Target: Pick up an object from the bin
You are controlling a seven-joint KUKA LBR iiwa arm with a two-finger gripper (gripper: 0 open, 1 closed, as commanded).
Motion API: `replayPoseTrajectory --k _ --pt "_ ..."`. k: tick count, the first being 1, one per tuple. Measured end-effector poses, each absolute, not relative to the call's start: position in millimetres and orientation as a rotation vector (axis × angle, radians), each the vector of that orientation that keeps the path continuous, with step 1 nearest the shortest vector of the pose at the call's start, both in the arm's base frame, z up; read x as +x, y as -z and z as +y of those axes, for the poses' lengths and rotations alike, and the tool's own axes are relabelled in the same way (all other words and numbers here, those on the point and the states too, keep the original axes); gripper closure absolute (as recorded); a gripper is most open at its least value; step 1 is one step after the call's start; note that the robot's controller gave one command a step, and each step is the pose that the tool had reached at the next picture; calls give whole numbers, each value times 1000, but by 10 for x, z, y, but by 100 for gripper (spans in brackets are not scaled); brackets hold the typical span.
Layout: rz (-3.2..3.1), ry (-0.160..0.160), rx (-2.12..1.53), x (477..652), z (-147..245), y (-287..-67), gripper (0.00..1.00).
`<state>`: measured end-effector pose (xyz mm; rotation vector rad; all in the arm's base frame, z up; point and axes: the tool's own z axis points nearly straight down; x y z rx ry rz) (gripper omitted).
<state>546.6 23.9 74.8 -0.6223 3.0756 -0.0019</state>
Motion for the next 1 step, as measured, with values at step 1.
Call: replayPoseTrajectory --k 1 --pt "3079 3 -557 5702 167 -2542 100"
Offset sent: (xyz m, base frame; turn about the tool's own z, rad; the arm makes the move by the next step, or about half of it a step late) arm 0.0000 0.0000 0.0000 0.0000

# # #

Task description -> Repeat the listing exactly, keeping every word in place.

Answer to the exercise ->
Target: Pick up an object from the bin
You are controlling a seven-joint KUKA LBR iiwa arm with a two-finger gripper (gripper: 0 open, 1 closed, as commanded).
Motion API: `replayPoseTrajectory --k _ --pt "_ ..."`. k: tick count, the first being 1, one per tuple. Measured end-effector poses, each absolute, not relative to the call's start: position in millimetres and orientation as a rotation vector (axis × angle, radians), each the vector of that orientation that keeps the path continuous, with step 1 nearest the shortest vector of the pose at the call's start, both in the arm's base frame, z up; read x as +x, y as -z and z as +y of those axes, for the poses' lengths and rotations alike, and the tool's own axes are relabelled in the same way (all other words and numbers here, those on the point and the states too, keep the original axes); gripper closure absolute (as recorded); a gripper is most open at its least value; step 1 is one step after the call's start; note that the robot's controller gave one command a step, and each step is the pose that the tool had reached at the next picture; calls give whole numbers, each value times 1000, but by 10 for x, z, y, but by 100 for gripper (spans in brackets are not scaled); brackets hold the typical span.
Layout: rz (-3.2..3.1), ry (-0.160..0.160), rx (-2.12..1.53), x (477..652), z (-147..245), y (-287..-67), gripper (0.00..1.00).
`<state>`: measured end-effector pose (xyz mm; rotation vector rad; all in the arm's base frame, z up; point and axes: the tool's own z axis points nearly straight down; x y z rx ry rz) (gripper omitted).
<state>546.6 23.9 74.8 -0.6223 3.0756 -0.0019</state>
Motion for the next 1 step, as measured, with values at step 1.
Call: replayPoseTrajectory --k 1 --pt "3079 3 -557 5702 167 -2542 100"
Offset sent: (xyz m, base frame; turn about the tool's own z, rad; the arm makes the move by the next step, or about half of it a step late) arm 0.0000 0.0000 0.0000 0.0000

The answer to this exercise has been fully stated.